§ **WHAT IS BEING ASKED**: With the line that contains "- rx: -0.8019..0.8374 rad" as the final line, return every line from the start of the data below exactly.

§ **EXTRACTED RECORDS**:
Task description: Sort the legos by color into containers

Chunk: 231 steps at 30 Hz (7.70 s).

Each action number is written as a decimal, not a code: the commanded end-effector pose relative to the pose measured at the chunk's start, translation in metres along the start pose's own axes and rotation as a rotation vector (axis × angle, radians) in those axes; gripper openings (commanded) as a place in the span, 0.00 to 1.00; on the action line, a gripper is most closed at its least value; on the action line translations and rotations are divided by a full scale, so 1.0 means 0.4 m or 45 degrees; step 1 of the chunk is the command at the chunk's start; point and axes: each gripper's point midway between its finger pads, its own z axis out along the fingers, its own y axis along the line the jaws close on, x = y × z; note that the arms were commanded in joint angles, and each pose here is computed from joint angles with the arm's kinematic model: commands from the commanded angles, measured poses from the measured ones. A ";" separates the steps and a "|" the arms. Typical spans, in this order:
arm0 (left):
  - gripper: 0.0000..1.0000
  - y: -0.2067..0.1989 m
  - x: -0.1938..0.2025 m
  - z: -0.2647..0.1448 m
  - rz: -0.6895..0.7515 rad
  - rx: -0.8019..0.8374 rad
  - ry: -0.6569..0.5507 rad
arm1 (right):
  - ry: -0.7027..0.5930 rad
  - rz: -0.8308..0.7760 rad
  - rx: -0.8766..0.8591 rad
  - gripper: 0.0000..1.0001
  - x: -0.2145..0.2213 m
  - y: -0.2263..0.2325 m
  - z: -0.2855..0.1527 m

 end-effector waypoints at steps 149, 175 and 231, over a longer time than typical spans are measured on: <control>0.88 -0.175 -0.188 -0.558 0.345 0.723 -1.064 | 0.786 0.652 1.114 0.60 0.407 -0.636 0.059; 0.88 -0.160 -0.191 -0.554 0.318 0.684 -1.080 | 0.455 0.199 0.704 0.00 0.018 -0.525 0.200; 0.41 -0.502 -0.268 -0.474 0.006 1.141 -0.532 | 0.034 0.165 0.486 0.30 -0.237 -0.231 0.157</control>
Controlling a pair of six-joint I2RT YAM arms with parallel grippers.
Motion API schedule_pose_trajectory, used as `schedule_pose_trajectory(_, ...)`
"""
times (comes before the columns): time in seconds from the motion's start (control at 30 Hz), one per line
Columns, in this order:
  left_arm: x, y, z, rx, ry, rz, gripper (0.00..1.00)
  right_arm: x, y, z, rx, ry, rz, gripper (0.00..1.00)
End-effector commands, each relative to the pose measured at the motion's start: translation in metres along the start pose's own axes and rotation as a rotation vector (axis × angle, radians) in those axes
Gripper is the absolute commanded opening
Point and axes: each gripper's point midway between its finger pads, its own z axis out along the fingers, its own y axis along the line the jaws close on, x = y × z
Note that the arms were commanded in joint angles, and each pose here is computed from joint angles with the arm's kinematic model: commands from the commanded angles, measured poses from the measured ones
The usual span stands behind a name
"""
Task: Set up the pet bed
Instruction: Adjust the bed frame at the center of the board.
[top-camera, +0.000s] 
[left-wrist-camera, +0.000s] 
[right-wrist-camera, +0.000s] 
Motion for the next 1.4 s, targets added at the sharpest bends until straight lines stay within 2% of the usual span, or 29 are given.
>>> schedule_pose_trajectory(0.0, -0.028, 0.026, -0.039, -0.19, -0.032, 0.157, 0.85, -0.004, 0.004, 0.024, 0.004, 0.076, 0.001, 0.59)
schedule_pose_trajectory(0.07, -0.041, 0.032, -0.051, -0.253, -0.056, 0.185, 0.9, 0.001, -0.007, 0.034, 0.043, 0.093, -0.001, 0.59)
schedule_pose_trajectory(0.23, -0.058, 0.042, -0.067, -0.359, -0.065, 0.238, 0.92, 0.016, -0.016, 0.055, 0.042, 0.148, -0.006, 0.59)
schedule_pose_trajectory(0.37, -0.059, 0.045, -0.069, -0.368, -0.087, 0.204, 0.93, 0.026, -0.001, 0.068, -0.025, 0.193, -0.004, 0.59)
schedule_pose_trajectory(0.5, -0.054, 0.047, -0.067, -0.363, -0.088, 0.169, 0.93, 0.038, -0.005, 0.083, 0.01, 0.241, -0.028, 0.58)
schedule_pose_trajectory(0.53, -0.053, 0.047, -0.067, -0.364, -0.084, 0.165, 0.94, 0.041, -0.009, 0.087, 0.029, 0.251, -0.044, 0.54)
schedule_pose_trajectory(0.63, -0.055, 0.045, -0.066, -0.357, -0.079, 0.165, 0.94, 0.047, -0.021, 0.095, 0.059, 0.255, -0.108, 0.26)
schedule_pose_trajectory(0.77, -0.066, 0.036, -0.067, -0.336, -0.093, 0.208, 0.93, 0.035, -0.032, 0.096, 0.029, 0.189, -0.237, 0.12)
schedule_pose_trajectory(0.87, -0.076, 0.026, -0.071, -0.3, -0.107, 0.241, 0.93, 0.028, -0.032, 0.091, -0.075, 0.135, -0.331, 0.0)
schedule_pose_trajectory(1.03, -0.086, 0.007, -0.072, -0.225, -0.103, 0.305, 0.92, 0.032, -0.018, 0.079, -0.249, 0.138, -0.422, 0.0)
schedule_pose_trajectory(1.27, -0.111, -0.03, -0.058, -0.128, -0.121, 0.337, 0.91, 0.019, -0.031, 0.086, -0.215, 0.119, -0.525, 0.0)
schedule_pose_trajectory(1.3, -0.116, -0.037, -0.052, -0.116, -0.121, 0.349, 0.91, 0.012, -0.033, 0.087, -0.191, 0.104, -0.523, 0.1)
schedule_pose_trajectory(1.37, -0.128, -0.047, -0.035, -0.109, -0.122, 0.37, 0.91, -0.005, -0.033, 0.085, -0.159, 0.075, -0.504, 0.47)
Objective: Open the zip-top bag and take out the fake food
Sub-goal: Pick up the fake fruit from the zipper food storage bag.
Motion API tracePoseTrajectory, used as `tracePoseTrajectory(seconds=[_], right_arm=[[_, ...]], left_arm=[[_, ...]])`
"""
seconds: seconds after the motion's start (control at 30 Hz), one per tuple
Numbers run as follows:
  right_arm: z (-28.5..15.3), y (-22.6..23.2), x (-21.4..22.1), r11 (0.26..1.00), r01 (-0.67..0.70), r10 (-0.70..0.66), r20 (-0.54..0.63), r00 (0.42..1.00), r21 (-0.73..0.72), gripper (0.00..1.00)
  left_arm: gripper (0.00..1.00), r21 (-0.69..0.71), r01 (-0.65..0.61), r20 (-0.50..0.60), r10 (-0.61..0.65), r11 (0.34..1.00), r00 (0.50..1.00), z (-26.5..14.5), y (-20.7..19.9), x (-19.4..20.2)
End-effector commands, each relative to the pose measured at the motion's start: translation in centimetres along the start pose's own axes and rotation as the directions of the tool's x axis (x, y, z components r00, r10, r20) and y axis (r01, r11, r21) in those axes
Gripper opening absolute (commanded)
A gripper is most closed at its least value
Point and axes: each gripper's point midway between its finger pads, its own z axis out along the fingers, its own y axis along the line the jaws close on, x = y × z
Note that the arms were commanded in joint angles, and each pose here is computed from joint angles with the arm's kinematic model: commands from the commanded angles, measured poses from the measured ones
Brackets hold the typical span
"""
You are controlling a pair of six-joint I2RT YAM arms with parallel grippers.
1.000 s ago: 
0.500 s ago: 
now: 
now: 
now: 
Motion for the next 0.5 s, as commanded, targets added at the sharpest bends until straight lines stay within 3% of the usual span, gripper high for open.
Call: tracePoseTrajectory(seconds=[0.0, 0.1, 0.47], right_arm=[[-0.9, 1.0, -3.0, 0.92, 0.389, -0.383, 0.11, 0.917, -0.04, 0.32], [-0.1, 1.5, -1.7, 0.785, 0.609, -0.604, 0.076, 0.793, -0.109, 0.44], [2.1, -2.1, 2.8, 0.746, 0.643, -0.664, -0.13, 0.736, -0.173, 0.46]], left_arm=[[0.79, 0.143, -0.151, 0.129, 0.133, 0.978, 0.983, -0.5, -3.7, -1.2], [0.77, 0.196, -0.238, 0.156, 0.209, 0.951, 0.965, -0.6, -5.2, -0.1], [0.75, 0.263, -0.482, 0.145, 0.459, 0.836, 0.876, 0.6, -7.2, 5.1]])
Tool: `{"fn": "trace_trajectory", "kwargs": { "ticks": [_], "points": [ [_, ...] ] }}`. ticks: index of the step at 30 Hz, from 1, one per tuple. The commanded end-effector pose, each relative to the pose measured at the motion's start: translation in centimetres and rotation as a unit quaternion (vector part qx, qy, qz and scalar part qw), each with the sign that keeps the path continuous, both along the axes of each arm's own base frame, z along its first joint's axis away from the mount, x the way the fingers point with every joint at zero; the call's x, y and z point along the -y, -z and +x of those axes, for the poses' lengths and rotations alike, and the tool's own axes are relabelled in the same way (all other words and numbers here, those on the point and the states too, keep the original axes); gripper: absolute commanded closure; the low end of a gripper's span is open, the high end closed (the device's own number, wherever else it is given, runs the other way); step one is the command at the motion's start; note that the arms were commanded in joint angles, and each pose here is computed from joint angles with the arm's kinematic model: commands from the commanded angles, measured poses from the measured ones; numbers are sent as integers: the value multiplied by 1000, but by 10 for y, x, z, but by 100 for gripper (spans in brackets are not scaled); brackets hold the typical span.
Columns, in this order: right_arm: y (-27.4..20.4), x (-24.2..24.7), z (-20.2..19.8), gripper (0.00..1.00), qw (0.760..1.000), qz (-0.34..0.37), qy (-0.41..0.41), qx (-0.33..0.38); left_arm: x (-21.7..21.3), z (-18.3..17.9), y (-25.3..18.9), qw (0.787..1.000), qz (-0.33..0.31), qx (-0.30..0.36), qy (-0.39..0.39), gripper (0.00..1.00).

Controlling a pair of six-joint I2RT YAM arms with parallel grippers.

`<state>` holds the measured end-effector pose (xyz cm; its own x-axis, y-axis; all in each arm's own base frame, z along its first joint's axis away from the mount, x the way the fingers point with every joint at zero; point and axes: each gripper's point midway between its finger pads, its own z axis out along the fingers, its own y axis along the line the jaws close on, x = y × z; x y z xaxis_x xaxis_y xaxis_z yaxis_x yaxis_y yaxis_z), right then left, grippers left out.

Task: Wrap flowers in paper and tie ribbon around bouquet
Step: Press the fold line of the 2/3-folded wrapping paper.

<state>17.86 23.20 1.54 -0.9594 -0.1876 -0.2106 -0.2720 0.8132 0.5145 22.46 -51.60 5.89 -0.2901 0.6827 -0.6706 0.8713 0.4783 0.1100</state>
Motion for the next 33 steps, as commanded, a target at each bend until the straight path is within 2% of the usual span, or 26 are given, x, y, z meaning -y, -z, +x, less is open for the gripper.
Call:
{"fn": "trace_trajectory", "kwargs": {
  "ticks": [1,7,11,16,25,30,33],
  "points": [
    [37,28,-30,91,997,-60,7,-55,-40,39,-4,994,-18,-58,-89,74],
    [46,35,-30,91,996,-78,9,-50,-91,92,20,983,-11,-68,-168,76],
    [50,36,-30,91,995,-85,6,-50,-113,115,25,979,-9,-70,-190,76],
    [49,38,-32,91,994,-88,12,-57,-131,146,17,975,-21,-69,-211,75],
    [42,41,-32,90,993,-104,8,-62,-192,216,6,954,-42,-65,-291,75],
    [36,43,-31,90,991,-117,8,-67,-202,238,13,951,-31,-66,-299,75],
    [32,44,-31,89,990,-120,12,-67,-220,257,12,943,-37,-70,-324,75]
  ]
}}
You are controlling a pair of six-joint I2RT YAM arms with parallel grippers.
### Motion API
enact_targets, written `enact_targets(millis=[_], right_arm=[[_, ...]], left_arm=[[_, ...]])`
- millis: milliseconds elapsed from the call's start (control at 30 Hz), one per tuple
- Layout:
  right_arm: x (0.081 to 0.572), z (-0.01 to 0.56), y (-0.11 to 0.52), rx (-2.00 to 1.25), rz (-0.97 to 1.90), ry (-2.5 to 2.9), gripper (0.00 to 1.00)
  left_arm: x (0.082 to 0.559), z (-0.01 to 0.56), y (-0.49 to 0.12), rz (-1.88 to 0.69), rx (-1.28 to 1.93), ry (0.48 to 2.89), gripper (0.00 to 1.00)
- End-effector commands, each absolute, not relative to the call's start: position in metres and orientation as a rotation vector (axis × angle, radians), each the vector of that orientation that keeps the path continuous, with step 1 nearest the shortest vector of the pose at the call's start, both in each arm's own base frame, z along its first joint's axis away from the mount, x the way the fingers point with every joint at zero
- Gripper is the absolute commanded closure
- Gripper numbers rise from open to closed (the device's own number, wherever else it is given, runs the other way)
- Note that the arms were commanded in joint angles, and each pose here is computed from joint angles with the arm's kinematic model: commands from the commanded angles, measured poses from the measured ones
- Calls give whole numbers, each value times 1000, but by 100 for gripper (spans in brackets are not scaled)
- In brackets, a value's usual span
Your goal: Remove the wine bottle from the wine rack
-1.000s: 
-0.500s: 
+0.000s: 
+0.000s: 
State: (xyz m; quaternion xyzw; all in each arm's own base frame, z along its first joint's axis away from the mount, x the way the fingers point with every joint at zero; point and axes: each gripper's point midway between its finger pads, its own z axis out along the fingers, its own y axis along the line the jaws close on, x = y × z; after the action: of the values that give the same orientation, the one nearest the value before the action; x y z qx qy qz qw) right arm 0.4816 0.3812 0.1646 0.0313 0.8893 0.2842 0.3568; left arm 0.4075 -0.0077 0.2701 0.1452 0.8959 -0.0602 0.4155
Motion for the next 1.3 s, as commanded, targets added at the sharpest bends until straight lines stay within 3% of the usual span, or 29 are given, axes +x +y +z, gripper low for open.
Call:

§ **ANSWER**:
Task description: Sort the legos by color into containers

Chunk: 231 steps at 30 Hz (7.70 s).

Each action number is written as a decimal, not a code: the commanded end-effector pose relative to the pose measured at the chunk's start, translation in metres along the start pose's own axes and rotation as a rotation vector (axis × angle, radians) in those axes; gripper openings (commanded) as a place in the span, 0.00 to 1.00; on the action line, a gripper is most closed at its least value; on the action line translations and rotations are divided by a full scale, so 1.0 means 0.4 m or 45 degrees; step 1 of the chunk is the command at the chunk's start; point and axes: each gripper's point midway between its finger pads, its own z axis out along the fingers, its own y axis along the line the jaws close on, x = y × z; note that the arms were commanded in joint angles, and each pose here is computed from joint angles with the arm's kinematic model: commands from the commanded angles, measured poses from the measured ones. A ";" separates the steps and a "|" the arms. Typical spans, in this order:
arm0 (left):
  - gripper: 0.0000..1.0000
  - y: -0.2067..0.1989 m
  - x: -0.1938..0.2025 m
  - z: -0.2647..0.1448 m
  - rz: -0.6895..0.7515 rad
  - rx: -0.8019..0.8374 rad

Nothing else is required to complete the exercise.